Was unter Oxidieren in der Oberflächenbehandlung zu verstehen ist
Oxidieren bezeichnet eine kontrollierte Oberflächenbehandlung, bei der Metalle mit Sauerstoff reagieren und eine definierte Oxidschicht bilden. Im Unterschied zur ungewollten Korrosion wird dieser Vorgang gezielt geführt, damit Schichtaufbau und Oberflächeneigenschaften reproduzierbar bleiben. Je nach Metall und Verfahren kann die Oxidschicht als Passivierung, als elektrische Trennschicht, zur Veränderung des Reibverhaltens oder zur optischen Anpassung dienen.
Typische Anwendungen auf Metallteilen
Oxidierte Oberflächen kommen dort zum Einsatz, wo Bauteile ohne zusätzliche Beschichtung angepasst werden sollen oder wo eine bestehende Metalloberfläche funktional verändert werden muss. Typische Anwendungsfälle sind Komponenten im Maschinenbau, Gehäuse, Verbindungselemente, Präzisionsteile oder dekorativ sichtbare Metallflächen. Ob Oxidieren geeignet ist, hängt unter anderem von Werkstoff, Masshaltigkeit, Beanspruchung und den Anforderungen an Korrosionsverhalten oder elektrische Eigenschaften ab.

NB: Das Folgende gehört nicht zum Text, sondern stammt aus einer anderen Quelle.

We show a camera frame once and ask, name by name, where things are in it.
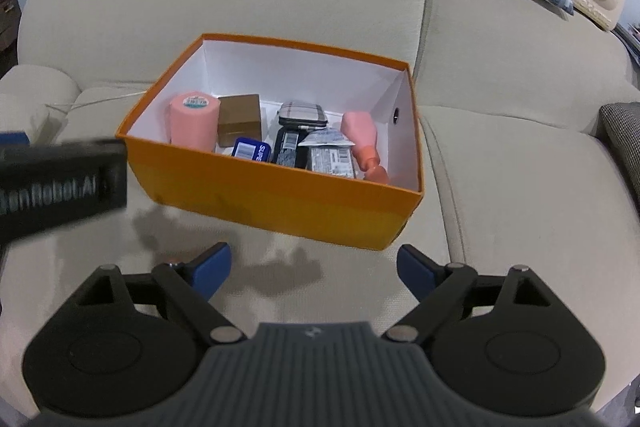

Verfahrensarten und prozessrelevante Unterschiede
Die Oxidschicht kann chemisch, thermisch oder elektrochemisch erzeugt werden. Welche Route gewählt wird, ist vom Grundwerkstoff und vom gewünschten Ergebnis abhängig. Relevante Punkte sind unter anderem Schichtdicke, Haftfestigkeit, Gleichmässigkeit, Farbwirkung, Nachbehandlung und die Verträglichkeit mit nachfolgenden Fertigungsschritten. Bei funktionskritischen Teilen werden Oxidationsverfahren deshalb in der Regel mit Anforderungen an Toleranzen, Kontaktflächen und Einsatzumgebung abgestimmt.
Abgrenzung zu anderen Oberflächenbehandlungen
Innerhalb der Oberflächenbehandlungen gehört Oxidieren zu den Verfahren, bei denen die vorhandene Metalloberfläche selbst umgewandelt wird. Es unterscheidet sich damit von Aufdampfen, Hochvakuumbeschichten oder metallkeramischen Beschichtungen, bei denen zusätzliche Schichten aufgebracht werden. Gegenüber Elektrophorese oder Teflonisieren steht nicht ein organischer Überzug im Vordergrund, sondern eine oxidisch veränderte Metalloberfläche. Die Leistung ist daher besonders dann passend, wenn keine aufliegende Fremdschicht, sondern eine gezielt gebildete Oxidschicht gefordert ist.